C'est ainsi que je finis par remarquer que Lestrange paraissait systématiquement sur ses gardes, comme si un ennemi visible de lui seul était toujours dans son sillage. C'était particulièrement flagrant dans la Grande Salle, pendant les repas, pas un ne se passant sans qu'il ne jette de petits regards autour de lui à la recherche de quelque chose que je ne parvenais pas à identifier. Il était souvent seul, parlait peu, s'énervait facilement et n'avait de toute évidence plus la force de porter un masque puisque quelques jours d'observation me furent suffisants pour le remarquer.

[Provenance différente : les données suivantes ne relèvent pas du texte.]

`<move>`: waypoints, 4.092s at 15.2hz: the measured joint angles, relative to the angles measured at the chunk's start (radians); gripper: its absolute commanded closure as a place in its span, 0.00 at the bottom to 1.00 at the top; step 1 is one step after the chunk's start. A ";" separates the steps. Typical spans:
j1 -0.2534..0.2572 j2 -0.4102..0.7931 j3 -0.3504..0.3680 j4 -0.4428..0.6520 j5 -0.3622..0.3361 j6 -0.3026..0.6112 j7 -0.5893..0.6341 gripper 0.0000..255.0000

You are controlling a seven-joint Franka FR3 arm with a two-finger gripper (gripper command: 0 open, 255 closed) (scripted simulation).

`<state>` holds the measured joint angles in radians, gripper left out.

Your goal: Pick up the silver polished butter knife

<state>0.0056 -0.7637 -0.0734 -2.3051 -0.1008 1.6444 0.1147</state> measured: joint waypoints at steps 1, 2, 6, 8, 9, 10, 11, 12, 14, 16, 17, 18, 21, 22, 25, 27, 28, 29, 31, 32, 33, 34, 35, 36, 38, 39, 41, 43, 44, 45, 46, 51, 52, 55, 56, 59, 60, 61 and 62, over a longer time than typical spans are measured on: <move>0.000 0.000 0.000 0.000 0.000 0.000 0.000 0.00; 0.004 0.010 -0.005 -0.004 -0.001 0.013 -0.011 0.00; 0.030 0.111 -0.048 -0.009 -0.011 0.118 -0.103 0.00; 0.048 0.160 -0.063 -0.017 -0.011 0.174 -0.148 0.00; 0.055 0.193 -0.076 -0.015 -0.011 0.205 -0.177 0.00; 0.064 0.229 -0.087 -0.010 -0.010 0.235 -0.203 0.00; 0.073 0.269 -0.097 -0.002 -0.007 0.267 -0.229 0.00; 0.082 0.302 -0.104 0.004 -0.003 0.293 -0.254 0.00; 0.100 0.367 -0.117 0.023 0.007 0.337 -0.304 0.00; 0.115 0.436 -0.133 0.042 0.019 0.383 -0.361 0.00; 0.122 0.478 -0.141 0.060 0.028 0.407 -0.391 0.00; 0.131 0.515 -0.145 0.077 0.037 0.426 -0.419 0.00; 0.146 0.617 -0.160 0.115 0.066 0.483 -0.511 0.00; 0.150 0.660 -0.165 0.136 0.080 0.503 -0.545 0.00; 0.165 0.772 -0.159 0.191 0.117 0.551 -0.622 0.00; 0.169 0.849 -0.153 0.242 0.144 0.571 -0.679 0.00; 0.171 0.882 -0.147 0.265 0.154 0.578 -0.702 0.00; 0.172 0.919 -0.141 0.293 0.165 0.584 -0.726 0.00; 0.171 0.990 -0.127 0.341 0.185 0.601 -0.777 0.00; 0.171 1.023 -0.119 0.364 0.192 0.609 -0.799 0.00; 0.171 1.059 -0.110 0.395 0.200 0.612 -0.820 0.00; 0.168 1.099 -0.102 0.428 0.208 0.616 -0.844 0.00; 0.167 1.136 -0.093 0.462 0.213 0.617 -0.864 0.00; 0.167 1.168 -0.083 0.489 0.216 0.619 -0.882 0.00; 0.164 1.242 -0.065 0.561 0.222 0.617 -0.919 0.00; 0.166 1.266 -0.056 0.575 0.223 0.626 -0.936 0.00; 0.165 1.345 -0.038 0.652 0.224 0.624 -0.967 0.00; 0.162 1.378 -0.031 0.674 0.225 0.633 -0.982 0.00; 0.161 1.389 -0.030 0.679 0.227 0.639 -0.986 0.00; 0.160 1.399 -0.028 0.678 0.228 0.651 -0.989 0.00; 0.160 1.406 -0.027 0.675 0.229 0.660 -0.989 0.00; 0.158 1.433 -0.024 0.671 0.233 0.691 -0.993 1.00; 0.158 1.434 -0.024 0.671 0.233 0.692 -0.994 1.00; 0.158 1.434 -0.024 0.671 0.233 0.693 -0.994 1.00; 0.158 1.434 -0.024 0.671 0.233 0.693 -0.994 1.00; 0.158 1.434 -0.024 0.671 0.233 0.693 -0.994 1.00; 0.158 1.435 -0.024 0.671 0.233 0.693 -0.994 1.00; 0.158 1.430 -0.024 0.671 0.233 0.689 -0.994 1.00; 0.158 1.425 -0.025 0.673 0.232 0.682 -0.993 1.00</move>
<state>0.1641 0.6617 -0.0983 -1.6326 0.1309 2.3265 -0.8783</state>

Ses agissements étaient si intrigants que j'avais toutes les peines du monde à ne pas mener une vraie petite enquête et identifier ce qui ne tournait pas rond chez lui. Par ailleurs, je ne me serais certainement pas retenue s'il n'avait pas été le cousin de Joyce et que celle-ci ne m'avait pas demandé de l'aide pour sa propre enquête. On avait beau être en froid, refuser de participer à ses recherches pour au final me lancer sur les traces des lourds secrets que cachait Ganymede Lestrange aurait été la trahir.

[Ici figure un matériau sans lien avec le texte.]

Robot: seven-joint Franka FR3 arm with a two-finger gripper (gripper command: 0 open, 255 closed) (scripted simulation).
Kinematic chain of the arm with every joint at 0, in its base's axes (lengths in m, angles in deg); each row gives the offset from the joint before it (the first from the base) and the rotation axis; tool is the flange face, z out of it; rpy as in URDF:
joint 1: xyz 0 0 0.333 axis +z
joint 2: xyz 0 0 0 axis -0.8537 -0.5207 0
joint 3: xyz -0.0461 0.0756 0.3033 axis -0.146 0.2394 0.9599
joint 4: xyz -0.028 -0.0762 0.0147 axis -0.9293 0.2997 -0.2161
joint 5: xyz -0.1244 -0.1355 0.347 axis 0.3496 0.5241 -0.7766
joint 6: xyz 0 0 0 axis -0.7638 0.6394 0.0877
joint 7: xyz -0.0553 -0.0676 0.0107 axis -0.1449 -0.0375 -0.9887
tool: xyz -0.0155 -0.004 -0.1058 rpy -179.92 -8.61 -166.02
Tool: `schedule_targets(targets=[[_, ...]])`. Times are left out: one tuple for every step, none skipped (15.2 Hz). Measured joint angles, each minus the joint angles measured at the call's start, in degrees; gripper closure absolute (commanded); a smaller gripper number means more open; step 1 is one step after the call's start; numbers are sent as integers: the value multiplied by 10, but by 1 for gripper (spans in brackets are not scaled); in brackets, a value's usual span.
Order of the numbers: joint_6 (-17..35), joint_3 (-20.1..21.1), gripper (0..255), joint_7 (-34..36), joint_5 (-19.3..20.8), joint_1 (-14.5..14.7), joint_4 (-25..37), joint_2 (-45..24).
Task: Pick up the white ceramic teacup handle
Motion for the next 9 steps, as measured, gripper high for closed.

En parallèle, nullement embêtée par les tourments qui agitaient mon esprit, la vie continuait avec pour toile de fond la guerre qui faisait rage au-dehors. Alors qu'auparavant seuls certains élèves – des Serdaigle pour la plupart – suivaient l'actualité, il n'était désormais plus rare de voir traîner des éditions de la Gazette un peu partout. Après s'être tu sur la montée de Voldemort et de ses « Mangeurs de Mort » qu'il était pourtant loin d'ignorer, le quotidien mettait effectivement un point d'honneur à nous faire part des détails les plus sordides des attaques perpétrées dans dans le monde magique que moldu. Toute indignée que j'avais été par le fait que les journalistes soient réduits au silence, je devais bien admettre que la totale liberté d'expression n'était pas plus à mon goût : la population était terrifiée.

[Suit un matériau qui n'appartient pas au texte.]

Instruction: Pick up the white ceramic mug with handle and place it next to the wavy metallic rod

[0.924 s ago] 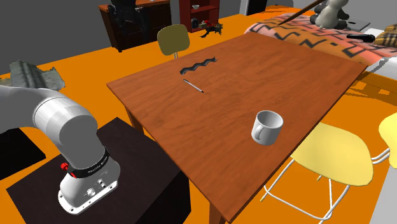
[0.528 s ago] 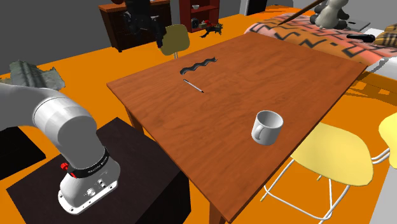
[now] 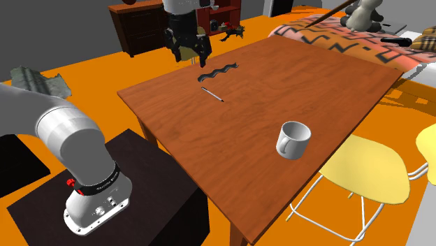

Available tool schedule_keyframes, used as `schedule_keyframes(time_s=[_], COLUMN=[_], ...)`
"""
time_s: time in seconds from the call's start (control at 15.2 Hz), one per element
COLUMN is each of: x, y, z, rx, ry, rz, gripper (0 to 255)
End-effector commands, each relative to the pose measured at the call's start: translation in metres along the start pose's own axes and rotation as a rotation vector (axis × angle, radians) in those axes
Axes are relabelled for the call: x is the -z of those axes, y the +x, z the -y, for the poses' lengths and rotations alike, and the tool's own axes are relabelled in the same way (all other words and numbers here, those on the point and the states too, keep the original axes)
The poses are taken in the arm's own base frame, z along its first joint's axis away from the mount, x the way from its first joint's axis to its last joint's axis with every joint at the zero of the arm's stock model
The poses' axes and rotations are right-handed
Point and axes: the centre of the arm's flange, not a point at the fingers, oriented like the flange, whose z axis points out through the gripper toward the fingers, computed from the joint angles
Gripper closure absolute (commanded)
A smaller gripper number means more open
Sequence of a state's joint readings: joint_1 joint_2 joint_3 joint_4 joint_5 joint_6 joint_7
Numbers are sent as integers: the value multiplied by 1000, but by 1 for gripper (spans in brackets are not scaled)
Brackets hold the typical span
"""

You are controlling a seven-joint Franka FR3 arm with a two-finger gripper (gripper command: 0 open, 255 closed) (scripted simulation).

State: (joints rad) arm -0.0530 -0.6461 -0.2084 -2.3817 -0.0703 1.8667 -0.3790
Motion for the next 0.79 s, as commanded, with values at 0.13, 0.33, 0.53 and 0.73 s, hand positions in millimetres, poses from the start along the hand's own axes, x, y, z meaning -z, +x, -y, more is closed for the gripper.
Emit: schedule_keyframes(time_s=[0.13,0.33,0.53,0.73], x=[-22,-37,-52,-67], y=[3,5,8,10], z=[-51,-88,-124,-161], rx=[4,5,7,9], ry=[1,3,5,7], rz=[4,8,11,14], gripper=[0,0,0,0])
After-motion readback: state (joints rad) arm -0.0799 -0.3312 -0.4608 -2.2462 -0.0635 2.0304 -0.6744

J'aurais cependant menti si j'avais dit que cette guerre m'affectait alors vraiment. À cette époque-là, c'était plus une sorte de gros nuage noir qui assombrissait le ciel et plongeait dans l'ombre l'environnement dans lequel j'évoluais qu'une réelle menace pour moi et mes proches. Je me contentais de vérifier les noms des victimes des attaques et, tant que le mien et ceux de mes amis n'apparaissaient pas, je repliais le journal qu'Angel persistait à lire tous les matins et me détendais pour le reste de la journée. En revanche, ce qui vint réellement bouleverser mon petit monde, ce furent trois interactions que j'eus les unes à la suite des autres au courant du mois d'octobre 1976.

***

Il y eut tout d'abord cette matinée d'octobre où, alors que toute l'école ne parlait que d'Halloween et que j'avais enfin réussi à me sortir Lestrange de la tête suffisamment longtemps pour me rappeler de l'existence d'un devoir de défense contre les forces du mal – le nouvel professeur, un Écossais avec un accent à couper au couteau, était un adepte des questions argumentées – je me rendis à la bibliothèque et y fus rejointe par nulle autre que Joyce qui, sans mort dire et sans même me regarder, vint s'installer à ma table.